— Это не игра. — Попельский закрыл с облегчением дверь сортира.
На этот раз он поехал Городецкой и Казимировской, и ни один из встреченных мест не связывало его ни с чем. Он вышел из пролетки около еврейского кладбища, бросил фиакеру злотый и — в соответствии с рекомендацией — велел ему себя ждать. Он вошел в двустворчатые ворота. По обе стороны были входы в какие-то склады или в подсобки убогих лавок. Лишь дальше были лестничные клетки. Прошел их и осмотрел грязный двор с костлявой лошадью. Тощий конь посмотрел на него равнодушно и качался дальше у дышла телеги, создавая впечатление, будто каждую секунду теряет равновесие. Его ноги до скакательных суставов были испачканы и лишены шерсти.
Бродил в нефти, негодник, — подумал Попельский, — наверняка в Бориславе. Прислонился к стене двустворчатых ворот и закурил папиросу. Он почувствовал спазм в горле и жжение в глазах. Вот сжалился над клячей, а забыл на минуту о собственной дочери!
Через секунду он читал список жильцов, проживающих в одной и другой лестничной клетке. Одно из имен привлекло его пристальное внимание. Впрочем, не столько оно само, сколько, скорее, имя перед ним. «Рита Шпехт, налево, кв. № 8» — прочитал он. Огляделся вокруг. Это была низкая и грязная лестничная клетка. Список жильцов и две пары дверей на первом этаже были обрамлены темным подтеком, который начинался где-то в углу на потолке и был, вероятно, следствием недавней водопроводной аварии.
Попельский был внимательным и сосредоточенным. Не позволил опасть напряжению, когда шли секунды, минуты, четверть часа… Он посмотрел на часы. Прошло двадцать минут.
— Я был оставлен в дураках, — прошептал он себе. — Я больше никогда не увижу Риты.
Диафрагма поднялась у него резко, блокируя почти дыхание. Он посмотрел на список жильцов и пошел вверх по лестнице. Шелушащаяся масляная краска на перилах сыпалась маленькими крошками из-под его бежевых замшевых перчаток, деревянные ступени стенали под его шагами.
Постучал сильно в квартиру № 8. Почти сразу же открыла ему старая еврейка. Она смотрела на него с изумлением и с тревогой.
— У вас есть кое-что для меня? — спросил он. — Какое-то сообщение? Какое-то письмо?
— Мишугене! — закричала еврейка и захлопнула дверь перед его носом.
Попельский вышел на улицу. Он ничего не видел в свете одного только фонаря, колыхавшегося низко над мостовой. Однако это не фонарь и не сыплющийся дождь со снегом были причиной его временного ослепления. Это слезы создавали цветную, дрожащую завесу, искажающую изображение.
Крепкая будка пролетки вернула его к реальности. Пошатываясь, он подошел к ней. Фиакер смотрел на него неуверенно. Тогда Попельский ощутил безошибочный инстинкт.
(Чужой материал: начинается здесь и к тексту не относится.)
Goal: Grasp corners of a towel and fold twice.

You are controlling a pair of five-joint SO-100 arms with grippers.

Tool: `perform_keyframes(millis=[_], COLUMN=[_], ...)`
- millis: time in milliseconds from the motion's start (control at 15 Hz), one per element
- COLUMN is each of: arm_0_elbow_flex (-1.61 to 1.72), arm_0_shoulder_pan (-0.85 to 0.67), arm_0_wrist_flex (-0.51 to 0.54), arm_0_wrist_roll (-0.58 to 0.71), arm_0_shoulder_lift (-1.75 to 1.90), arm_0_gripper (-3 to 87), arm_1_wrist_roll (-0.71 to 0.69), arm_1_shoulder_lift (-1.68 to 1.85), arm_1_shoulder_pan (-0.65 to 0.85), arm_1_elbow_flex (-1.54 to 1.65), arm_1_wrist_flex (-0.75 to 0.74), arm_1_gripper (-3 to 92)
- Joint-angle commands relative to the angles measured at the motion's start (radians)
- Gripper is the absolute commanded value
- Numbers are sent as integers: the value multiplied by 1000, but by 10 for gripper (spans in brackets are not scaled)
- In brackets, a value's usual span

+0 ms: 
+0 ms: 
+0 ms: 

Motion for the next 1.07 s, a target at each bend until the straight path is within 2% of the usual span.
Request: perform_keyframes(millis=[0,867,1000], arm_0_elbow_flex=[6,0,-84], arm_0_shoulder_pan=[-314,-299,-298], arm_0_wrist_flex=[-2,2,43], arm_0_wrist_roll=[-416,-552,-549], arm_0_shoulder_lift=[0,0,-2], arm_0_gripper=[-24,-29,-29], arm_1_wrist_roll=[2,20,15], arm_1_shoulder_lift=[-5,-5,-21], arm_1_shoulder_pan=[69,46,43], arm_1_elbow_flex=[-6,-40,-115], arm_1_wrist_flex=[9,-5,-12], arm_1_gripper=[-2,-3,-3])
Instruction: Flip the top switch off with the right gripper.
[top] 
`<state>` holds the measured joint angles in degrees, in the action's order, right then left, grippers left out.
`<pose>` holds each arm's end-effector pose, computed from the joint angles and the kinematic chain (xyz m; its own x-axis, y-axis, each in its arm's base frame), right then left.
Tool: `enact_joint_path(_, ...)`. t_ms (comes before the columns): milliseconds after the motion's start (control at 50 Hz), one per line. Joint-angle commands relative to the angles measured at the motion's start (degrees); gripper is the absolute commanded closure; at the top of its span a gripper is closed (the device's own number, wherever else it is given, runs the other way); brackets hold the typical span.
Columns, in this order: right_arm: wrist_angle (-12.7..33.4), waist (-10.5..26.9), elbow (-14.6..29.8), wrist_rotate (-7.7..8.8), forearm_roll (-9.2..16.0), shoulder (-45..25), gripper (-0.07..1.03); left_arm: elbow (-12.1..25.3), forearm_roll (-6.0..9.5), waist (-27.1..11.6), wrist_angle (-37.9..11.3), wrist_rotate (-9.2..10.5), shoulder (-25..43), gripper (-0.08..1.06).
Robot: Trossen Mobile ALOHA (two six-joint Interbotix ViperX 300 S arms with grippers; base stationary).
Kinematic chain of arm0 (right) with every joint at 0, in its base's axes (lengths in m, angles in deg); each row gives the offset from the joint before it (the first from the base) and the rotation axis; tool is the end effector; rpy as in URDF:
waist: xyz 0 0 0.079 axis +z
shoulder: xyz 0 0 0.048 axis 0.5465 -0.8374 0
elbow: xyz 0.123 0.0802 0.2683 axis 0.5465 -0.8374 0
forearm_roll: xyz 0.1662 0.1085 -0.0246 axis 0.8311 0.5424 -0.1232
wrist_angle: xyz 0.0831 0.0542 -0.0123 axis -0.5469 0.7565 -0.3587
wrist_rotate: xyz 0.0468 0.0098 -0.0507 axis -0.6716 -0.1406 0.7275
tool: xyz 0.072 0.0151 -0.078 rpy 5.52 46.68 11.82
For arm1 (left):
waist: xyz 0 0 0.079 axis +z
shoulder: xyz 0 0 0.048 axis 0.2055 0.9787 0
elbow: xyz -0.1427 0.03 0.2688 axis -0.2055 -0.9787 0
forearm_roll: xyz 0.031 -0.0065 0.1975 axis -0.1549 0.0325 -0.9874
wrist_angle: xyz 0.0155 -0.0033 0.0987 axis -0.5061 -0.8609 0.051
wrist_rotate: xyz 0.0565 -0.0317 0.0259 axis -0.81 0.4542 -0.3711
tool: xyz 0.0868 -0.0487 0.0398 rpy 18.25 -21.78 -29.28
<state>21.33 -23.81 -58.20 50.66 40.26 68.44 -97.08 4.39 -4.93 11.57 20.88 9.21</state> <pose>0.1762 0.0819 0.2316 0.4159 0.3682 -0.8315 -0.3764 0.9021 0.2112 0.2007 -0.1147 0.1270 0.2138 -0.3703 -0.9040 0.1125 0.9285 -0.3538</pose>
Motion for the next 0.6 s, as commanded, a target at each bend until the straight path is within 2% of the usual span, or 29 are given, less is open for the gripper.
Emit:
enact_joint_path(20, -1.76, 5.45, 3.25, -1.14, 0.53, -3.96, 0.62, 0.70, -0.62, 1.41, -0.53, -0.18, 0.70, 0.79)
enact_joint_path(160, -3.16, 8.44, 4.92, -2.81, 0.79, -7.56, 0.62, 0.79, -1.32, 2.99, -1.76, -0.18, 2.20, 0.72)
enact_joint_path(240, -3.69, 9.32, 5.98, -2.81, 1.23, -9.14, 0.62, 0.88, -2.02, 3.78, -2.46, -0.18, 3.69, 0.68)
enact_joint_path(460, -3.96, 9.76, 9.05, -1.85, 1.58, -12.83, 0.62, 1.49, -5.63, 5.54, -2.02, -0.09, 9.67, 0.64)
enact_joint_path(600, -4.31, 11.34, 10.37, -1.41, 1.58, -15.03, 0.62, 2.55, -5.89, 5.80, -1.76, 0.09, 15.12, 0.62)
Все его реакции были, однако, запоздалыми из-за алкоголя. Из будки высунулись уже шляпа и дуло пистолета. Попельский услышал шаги за собой, обернулся и увидел подобный образ.
— Садись! — услышал он голос из будки. — Если хочешь снова увидеть свою дочь.
Он сел. Пролетка пошла.
Он легко покачивался вместе с ней, зажатый между двумя мужчинами, которые дышали водкой и табаком. Через некоторое время пролетка остановилась. Он был из нее выпихнут, кто-то схватил его за шею и нажал. Он наклонился и залез в машину. Заворчал мотор, а автомобиль закачался на рессорах.
Ехали не очень долго. В тепле машины он почувствовал действие выпитой в тот день водки — учащенное сердцебиение, пот и сухость во рту. Он впал в летаргию.
Когда остановились, он пришел в себя резко и отдышался. Он узнал место. Были на Погулянке. Втянул в легкие свежий воздух и закашлялся тяжело густой мокротой. Его повели сначала по каменной лестнице, потом по паркету. Он мало видел, потому что в доме было темно. В конце концов с двух сторон сжали его руки, посадили его и кинули ему шляпу на колени.
Перед ним, за мощным столом из красного дерева сидел человек, которого он никогда раньше не видел. Рядом с ним стояли двое рослых мужчины с браунингами в руках. Все трое были небриты. Объединяло их еще кое-что — они не спускали с него глаз, хотя, по-видимому, различные властвовали над ними намерения. Гориллы смотрели на него с бдительностью, их шеф — с интересом.
Попельский поднял взгляд над головой сидящего за столом мужчины и увидел висящий на цепочке обрез — дробовик с отпиленным стволом и прикладом.